__Items from a data source__:

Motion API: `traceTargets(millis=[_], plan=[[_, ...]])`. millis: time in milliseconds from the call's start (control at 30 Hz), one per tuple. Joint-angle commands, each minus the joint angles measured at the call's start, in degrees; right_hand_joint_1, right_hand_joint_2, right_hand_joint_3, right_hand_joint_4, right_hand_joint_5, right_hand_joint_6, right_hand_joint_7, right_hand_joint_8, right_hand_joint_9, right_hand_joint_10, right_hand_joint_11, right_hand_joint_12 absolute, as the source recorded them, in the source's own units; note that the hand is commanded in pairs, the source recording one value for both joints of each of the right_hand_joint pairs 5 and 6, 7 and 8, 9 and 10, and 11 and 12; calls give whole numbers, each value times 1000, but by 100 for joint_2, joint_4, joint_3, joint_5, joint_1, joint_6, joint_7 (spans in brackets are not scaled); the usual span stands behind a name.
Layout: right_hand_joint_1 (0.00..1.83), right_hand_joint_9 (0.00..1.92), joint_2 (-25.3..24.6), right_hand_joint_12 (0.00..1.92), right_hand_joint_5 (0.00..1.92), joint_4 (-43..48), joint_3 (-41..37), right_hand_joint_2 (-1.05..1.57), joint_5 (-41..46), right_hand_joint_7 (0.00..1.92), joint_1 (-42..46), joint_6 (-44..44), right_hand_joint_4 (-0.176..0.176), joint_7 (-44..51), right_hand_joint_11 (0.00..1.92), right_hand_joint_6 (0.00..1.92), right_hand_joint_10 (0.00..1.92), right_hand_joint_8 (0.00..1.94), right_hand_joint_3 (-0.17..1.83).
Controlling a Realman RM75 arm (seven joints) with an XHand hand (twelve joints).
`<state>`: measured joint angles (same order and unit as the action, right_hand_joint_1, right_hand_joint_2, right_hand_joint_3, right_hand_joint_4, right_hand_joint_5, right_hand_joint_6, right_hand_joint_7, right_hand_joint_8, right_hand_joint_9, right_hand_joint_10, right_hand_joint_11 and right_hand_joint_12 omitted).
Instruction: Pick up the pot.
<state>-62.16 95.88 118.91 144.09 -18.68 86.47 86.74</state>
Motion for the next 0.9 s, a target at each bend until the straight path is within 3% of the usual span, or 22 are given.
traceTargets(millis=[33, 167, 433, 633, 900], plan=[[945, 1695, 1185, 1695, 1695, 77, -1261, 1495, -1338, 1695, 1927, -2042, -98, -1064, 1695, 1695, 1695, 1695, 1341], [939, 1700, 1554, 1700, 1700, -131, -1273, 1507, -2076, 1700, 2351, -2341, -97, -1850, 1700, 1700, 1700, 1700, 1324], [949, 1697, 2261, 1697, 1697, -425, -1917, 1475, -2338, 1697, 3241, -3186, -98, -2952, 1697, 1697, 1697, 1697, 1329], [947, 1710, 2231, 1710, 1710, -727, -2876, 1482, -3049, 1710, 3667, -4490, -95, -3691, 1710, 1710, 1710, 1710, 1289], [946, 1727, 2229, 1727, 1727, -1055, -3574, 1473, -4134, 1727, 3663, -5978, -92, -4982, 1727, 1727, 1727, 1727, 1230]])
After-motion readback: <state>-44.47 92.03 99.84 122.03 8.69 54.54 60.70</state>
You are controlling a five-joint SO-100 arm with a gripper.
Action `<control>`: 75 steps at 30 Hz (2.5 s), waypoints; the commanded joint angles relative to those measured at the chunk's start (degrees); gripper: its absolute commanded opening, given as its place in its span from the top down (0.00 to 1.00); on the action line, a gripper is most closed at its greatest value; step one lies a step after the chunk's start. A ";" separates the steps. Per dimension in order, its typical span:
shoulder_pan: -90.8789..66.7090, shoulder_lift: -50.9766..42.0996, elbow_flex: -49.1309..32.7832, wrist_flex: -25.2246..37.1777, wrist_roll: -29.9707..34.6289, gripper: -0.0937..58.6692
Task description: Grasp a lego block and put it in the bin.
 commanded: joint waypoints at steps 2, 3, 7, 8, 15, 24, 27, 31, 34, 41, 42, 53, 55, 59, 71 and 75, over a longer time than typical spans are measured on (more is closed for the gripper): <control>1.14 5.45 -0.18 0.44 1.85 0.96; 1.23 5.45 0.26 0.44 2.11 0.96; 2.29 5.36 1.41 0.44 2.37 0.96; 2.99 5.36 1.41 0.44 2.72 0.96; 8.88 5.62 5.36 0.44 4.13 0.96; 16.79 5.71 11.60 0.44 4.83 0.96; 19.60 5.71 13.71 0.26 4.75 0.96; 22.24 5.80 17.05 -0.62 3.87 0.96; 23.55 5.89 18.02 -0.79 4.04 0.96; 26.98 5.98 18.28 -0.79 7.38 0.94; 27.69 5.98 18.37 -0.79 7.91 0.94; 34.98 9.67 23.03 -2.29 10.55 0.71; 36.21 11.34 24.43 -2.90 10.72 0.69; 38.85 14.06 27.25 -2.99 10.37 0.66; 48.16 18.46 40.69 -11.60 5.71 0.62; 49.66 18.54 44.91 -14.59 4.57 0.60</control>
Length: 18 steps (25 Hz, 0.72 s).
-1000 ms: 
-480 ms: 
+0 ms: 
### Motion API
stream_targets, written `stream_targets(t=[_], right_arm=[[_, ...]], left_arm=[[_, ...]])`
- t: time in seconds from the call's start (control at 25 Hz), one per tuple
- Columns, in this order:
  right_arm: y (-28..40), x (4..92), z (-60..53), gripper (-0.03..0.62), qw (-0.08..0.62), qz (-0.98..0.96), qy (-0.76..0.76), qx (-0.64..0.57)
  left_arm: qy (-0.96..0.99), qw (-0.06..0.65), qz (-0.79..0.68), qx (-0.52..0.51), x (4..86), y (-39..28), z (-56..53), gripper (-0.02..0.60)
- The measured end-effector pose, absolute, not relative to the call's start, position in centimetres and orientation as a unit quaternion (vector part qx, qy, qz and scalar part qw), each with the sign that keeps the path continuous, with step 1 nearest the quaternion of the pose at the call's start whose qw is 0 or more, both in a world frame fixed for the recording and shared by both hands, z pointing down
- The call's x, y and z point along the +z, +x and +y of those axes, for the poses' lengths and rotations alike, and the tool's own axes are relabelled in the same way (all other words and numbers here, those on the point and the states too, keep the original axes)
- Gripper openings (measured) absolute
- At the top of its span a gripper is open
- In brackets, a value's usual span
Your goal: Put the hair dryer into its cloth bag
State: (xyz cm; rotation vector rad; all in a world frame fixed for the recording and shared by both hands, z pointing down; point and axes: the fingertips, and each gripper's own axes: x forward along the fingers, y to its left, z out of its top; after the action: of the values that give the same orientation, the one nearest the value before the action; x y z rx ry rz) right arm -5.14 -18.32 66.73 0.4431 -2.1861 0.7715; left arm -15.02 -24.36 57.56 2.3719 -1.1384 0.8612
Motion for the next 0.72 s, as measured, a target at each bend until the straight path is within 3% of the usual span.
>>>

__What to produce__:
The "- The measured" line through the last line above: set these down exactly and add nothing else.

__Reply__:
- The measured end-effector pose, absolute, not relative to the call's start, position in centimetres and orientation as a unit quaternion (vector part qx, qy, qz and scalar part qw), each with the sign that keeps the path continuous, with step 1 nearest the quaternion of the pose at the call's start whose qw is 0 or more, both in a world frame fixed for the recording and shared by both hands, z pointing down
- The call's x, y and z point along the +z, +x and +y of those axes, for the poses' lengths and rotations alike, and the tool's own axes are relabelled in the same way (all other words and numbers here, those on the point and the states too, keep the original axes)
- Gripper openings (measured) absolute
- At the top of its span a gripper is open
- In brackets, a value's usual span
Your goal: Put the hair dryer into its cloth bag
State: (xyz cm; rotation vector rad; all in a world frame fixed for the recording and shared by both hands, z pointing down; point and axes: the fingertips, and each gripper's own axes: x forward along the fingers, y to its left, z out of its top; after the action: of the values that give the same orientation, the one nearest the value before the action; x y z rx ry rz) right arm -5.14 -18.32 66.73 0.4431 -2.1861 0.7715; left arm -15.02 -24.36 57.56 2.3719 -1.1384 0.8612
Motion for the next 0.72 s, as measured, a target at each bend until the straight path is within 3% of the usual span.
>>>

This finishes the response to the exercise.